— PROMPT —
Further down are entries; set down exactly and only the lines from the one with "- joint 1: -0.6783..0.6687" up to and including the one with "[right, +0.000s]", dropping each picture.

— EXTRACTED INFORMATION —
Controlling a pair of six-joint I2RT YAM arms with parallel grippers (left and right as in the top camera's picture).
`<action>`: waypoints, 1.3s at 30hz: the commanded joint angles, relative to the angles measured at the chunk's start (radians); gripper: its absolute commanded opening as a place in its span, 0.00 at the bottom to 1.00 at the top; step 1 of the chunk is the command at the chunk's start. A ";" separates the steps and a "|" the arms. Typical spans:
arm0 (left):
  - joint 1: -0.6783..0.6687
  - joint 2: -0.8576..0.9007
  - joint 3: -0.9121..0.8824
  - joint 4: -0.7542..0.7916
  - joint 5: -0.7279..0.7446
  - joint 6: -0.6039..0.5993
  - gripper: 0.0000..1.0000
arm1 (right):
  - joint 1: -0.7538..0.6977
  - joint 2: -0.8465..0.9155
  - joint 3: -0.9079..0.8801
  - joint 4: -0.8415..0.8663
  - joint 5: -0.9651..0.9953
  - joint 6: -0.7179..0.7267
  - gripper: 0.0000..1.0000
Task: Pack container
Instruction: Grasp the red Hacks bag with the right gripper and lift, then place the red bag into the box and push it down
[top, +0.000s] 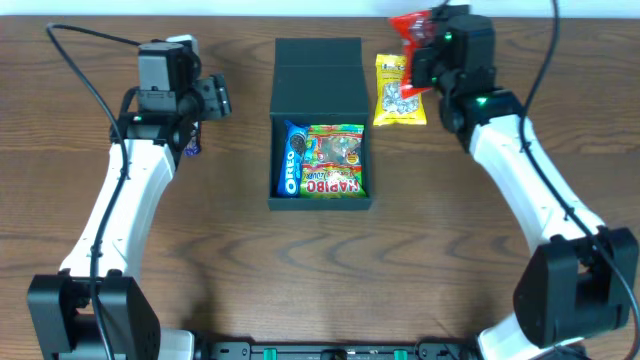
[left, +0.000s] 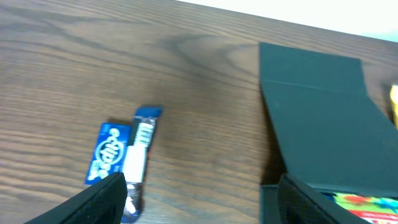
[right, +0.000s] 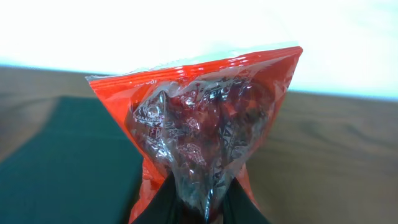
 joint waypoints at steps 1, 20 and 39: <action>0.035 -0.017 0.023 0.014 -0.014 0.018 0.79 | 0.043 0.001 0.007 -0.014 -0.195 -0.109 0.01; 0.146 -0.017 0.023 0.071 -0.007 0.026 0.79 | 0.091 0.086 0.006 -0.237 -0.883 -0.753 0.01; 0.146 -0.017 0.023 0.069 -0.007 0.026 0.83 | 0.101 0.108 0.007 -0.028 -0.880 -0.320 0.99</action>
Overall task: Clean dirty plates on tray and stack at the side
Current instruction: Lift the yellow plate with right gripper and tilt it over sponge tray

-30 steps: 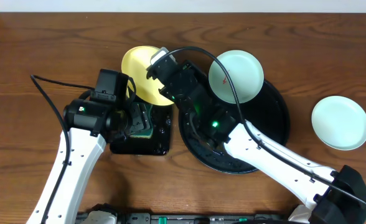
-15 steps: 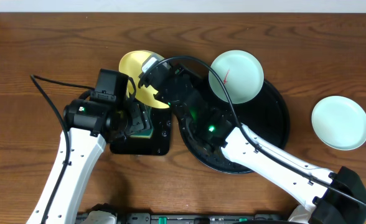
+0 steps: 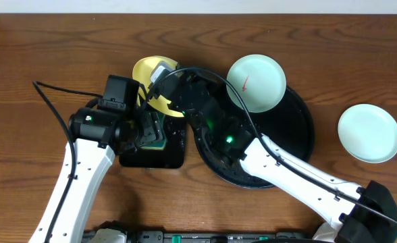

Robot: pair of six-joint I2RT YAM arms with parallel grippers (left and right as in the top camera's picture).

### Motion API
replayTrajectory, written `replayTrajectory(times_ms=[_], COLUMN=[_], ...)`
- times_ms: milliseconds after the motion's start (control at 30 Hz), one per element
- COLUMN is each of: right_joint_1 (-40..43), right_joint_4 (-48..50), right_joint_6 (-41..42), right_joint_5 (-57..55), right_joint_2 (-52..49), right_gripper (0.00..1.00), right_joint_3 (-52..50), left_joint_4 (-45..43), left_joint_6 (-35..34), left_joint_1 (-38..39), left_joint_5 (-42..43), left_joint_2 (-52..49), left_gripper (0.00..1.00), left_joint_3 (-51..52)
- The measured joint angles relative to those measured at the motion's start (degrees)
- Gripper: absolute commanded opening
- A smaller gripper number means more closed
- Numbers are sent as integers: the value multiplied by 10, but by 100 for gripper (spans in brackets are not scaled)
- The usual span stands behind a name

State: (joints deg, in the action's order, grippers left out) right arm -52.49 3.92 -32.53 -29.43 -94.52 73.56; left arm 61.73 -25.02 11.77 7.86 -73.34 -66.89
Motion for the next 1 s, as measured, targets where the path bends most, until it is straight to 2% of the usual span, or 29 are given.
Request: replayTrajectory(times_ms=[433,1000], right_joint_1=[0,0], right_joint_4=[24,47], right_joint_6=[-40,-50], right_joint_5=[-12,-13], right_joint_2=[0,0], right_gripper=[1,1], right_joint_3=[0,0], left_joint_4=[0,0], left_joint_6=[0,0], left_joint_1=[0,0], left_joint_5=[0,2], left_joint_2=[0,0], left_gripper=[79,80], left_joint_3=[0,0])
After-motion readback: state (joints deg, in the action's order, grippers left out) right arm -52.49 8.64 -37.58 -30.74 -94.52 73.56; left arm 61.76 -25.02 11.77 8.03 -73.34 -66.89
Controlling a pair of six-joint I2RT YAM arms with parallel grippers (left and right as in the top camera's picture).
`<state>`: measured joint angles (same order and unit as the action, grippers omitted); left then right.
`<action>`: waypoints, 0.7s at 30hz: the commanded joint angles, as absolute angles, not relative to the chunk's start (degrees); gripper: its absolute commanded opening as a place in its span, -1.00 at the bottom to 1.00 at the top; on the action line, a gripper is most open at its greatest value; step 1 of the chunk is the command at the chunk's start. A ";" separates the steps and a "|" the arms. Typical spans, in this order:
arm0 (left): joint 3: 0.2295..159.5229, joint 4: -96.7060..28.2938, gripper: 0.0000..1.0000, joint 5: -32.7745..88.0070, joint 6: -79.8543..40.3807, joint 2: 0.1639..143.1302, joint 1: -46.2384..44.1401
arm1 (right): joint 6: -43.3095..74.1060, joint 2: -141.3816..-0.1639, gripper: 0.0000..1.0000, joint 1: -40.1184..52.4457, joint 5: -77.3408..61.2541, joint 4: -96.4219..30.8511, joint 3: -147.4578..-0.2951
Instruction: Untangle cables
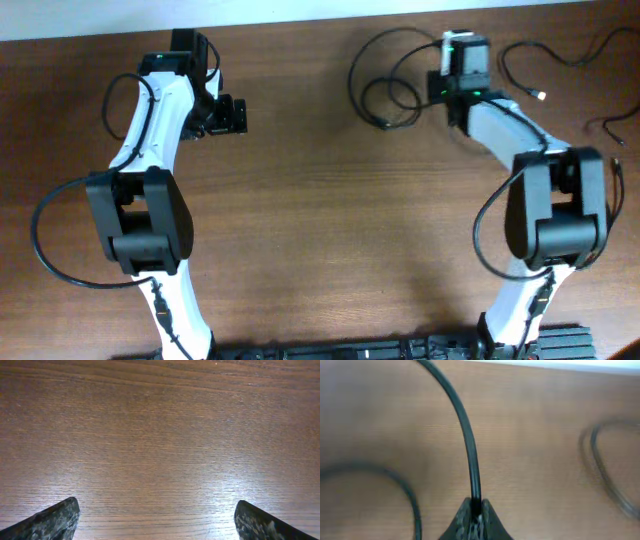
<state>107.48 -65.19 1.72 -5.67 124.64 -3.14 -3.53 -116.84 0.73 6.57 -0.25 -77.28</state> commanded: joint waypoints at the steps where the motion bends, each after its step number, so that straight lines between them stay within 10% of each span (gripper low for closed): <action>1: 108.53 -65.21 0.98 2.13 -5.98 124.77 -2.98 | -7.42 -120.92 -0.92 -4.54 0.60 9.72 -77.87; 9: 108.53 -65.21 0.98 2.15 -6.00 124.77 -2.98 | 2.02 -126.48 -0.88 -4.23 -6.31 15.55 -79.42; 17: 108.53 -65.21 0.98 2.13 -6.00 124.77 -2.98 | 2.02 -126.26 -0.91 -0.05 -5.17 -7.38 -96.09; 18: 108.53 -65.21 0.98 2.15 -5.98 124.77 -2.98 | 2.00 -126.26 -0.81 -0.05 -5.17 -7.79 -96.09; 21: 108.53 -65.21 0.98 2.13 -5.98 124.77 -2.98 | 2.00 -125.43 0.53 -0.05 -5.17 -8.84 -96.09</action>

— ANSWER SPACE —
  - joint 1: -0.6783..0.6687
  - joint 2: -0.8576..0.9007
  - joint 3: -0.9121..0.8824
  - joint 4: -0.7542..0.7916
  - joint 5: -0.7279..0.7446
  - joint 6: -0.6039..0.5993
  - gripper: 0.0000..1.0000
arm1 (right):
  - joint 1: -0.7538..0.6977
  - joint 2: -0.8465..0.9155
  - joint 3: -0.9079..0.8801
  - joint 4: -0.8415..0.8663
  - joint 5: -0.9651..0.9953
  - joint 6: -0.7179..0.7267
  - gripper: 0.0000..1.0000
Task: Pack container
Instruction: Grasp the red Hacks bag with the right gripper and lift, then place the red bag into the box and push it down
[top, +0.000s] 
[left, +0.000s] 
[right, +0.000s] 

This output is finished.